Upcoming elections increasingly important

During a uniquely critical time, the 2020 presidential election will be the determination of the future of the nation. Democratic candidate Joe Biden is facing off against Republican Donald Trump in an election many see as a defining moment in American history.

 The Black Lives Matter movement is playing a big part in determining the outcome of the election, alongside the COVID-19 virus, which is potentially jeopardizing in-person voting, and some candidates vocally claiming that mail-in ballots can be subject to fraud.

“I am very concerned about this upcoming election,” AP Macroeconomics teacher Nathan Sell said. “Liberal democracies allow room for political opponents to disagree, but these opponents should also agree to be persuadable in order for this type of political regime to function properly. In other words, people arguing in a democracy should give ultimate power the “unforced force of the better argument” in public discourse. The American electorate has increasingly sealed itself off from being open to persuasion such that I worry political discourse may simply break down as each begins to seek alternative means of coercion to achieve their political goals that weaken democracy in the end.”  

More and more students register to vote every year. This year, the numbers are even higher, facing a critical election and the belief that their rights have been jeopardized. Many minorities have spoken up about wanting to make a change in the system. With increasingly more cases of police brutality surfacing, many Americans believe the time for this change is now.

 “I think the nation has finally realized injustices against black Americans and it’s about time it was brought to national attention,” senior Ginji Gautum said.

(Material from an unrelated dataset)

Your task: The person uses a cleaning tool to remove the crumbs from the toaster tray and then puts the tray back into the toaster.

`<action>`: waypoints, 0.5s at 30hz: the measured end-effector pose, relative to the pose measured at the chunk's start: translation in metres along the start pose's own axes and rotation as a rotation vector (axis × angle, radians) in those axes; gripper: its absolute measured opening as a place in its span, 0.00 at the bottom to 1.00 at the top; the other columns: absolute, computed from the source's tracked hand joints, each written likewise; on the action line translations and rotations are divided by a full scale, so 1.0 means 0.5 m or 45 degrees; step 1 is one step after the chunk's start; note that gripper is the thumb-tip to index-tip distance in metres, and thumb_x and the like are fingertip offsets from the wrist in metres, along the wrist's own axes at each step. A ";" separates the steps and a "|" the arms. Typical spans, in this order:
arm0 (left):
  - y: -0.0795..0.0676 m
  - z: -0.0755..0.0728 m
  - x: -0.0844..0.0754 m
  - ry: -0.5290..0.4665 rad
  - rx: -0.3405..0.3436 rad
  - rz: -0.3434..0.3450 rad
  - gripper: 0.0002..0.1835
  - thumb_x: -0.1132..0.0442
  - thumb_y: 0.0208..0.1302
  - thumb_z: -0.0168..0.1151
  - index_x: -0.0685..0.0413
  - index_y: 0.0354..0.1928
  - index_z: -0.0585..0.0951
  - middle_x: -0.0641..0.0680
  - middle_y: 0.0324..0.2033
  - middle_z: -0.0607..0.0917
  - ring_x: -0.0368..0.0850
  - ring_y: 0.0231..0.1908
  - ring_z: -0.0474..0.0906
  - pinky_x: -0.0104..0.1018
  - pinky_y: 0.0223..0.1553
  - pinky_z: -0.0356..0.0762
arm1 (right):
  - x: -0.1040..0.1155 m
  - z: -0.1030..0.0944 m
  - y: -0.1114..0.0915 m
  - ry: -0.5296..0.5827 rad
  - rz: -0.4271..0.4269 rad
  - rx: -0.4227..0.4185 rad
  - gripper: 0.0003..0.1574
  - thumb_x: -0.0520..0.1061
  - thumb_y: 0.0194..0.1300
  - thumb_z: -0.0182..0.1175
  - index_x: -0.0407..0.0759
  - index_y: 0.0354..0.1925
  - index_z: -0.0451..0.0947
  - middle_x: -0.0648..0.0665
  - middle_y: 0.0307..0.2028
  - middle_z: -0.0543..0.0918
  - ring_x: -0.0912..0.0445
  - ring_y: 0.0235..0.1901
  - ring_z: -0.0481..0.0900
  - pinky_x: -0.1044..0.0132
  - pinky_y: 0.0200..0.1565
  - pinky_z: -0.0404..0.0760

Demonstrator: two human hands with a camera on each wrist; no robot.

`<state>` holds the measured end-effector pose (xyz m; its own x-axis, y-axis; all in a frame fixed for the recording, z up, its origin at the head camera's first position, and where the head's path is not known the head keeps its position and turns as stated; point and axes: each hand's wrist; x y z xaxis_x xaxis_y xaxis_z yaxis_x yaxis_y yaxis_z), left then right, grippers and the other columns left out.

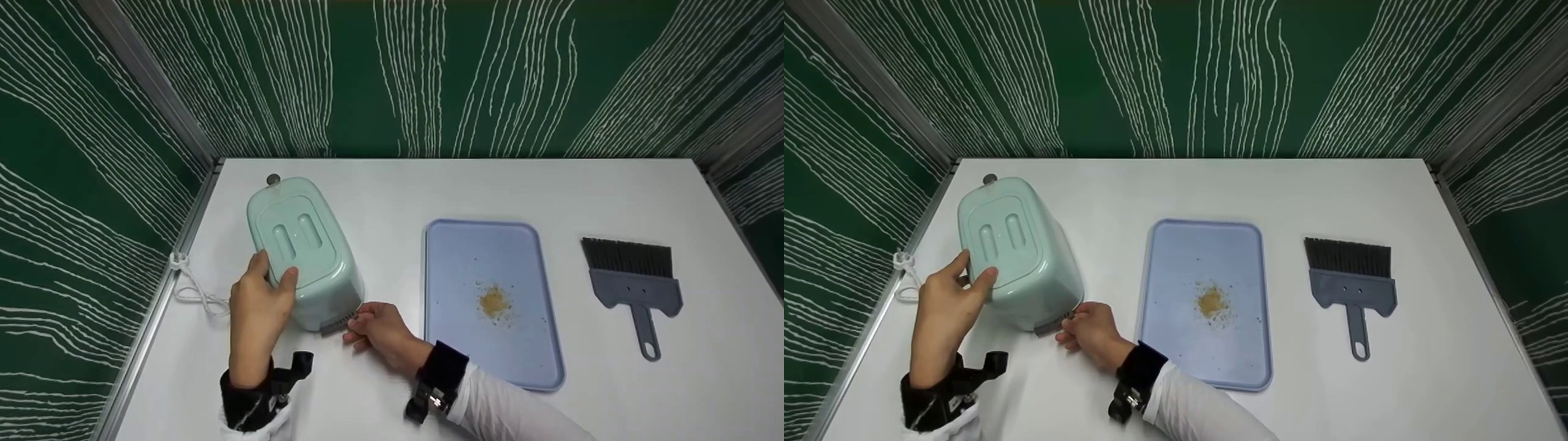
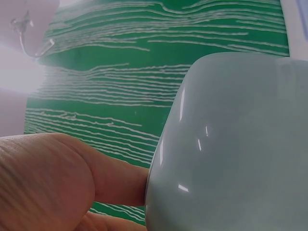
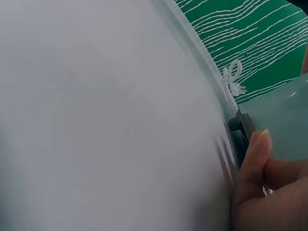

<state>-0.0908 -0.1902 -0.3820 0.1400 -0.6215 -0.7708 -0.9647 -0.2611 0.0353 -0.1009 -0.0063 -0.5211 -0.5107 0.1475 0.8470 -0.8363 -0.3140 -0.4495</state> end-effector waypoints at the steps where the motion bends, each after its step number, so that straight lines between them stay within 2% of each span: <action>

 “The vast majority of political science research over the last few decades have repeatedly shown that voter fraud is a negligibly small problem in the United States,” said Sell. “Concerns over mail-in voting and measures to reduce it are “solutions” in search of a problem that ultimately weaken and unnecessarily restrict access to voting, the opposite of pursuing a more democratic process.”

Now that the virus has prevented many people from going to vote, the United States has implemented mail-in voting in more than half the states, excluding Indiana, Louisiana, Mississippi, South Carolina, Tennessee, and Texas, requiring most voters to provide an excuse beyond COVID-19 to vote by mail. 

“Mail-in voting is already being messed with through the removal of mailboxes,” said Gautum. “And they will most likely prohibit in-person voting due to COVID. As I see right now, democracy might be in danger.”

President Trump himself repeatedly suggests that mail-in voting is a fraud, even though he has voted by mail in Florida. 

It has been brought to everyone’s attention that this upcoming presidential election will be one to remember. In the new decade of 2020, whose hands will the future of the United States democracy be held in? The decisions of the American people will determine what the future of this country holds.